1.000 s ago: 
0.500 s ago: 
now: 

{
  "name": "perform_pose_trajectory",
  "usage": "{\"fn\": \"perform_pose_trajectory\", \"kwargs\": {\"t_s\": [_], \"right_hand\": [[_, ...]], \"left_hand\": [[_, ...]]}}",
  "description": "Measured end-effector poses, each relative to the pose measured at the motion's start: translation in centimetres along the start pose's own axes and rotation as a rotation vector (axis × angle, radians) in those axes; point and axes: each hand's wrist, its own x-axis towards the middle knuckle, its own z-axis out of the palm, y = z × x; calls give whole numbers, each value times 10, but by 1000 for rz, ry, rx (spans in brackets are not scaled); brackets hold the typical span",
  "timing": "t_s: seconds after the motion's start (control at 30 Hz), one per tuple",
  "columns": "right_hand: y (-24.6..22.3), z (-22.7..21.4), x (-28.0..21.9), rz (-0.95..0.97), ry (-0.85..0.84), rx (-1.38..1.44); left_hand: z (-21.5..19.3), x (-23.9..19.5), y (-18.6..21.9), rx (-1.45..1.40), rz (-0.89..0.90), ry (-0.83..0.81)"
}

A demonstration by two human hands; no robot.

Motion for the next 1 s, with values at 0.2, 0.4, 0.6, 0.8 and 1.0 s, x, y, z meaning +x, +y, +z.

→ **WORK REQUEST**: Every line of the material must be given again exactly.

→ **ANSWER SPACE**:
1.000 s ago: 
0.500 s ago: 
now: 

{
  "name": "perform_pose_trajectory",
  "usage": "{\"fn\": \"perform_pose_trajectory\", \"kwargs\": {\"t_s\": [_], \"right_hand\": [[_, ...]], \"left_hand\": [[_, ...]]}}",
  "description": "Measured end-effector poses, each relative to the pose measured at the motion's start: translation in centimetres along the start pose's own axes and rotation as a rotation vector (axis × angle, radians) in those axes; point and axes: each hand's wrist, its own x-axis towards the middle knuckle, its own z-axis out of the palm, y = z × x; calls give whole numbers, each value times 10, but by 1000 for rz, ry, rx (spans in brackets are not scaled); brackets hold the typical span",
  "timing": "t_s: seconds after the motion's start (control at 30 Hz), one per tuple",
  "columns": "right_hand: y (-24.6..22.3), z (-22.7..21.4), x (-28.0..21.9), rz (-0.95..0.97), ry (-0.85..0.84), rx (-1.38..1.44); left_hand: z (-21.5..19.3), x (-23.9..19.5), y (-18.6..21.9), rx (-1.45..1.40), rz (-0.89..0.90), ry (-0.83..0.81)"
}

A demonstration by two human hands; no robot.

Motion for the next 1 s, with values at 0.2, 0.4, 0.6, 0.8 and 1.0 s, x, y, z meaning +x, +y, +z.

What appears above is the complete answer to the exercise.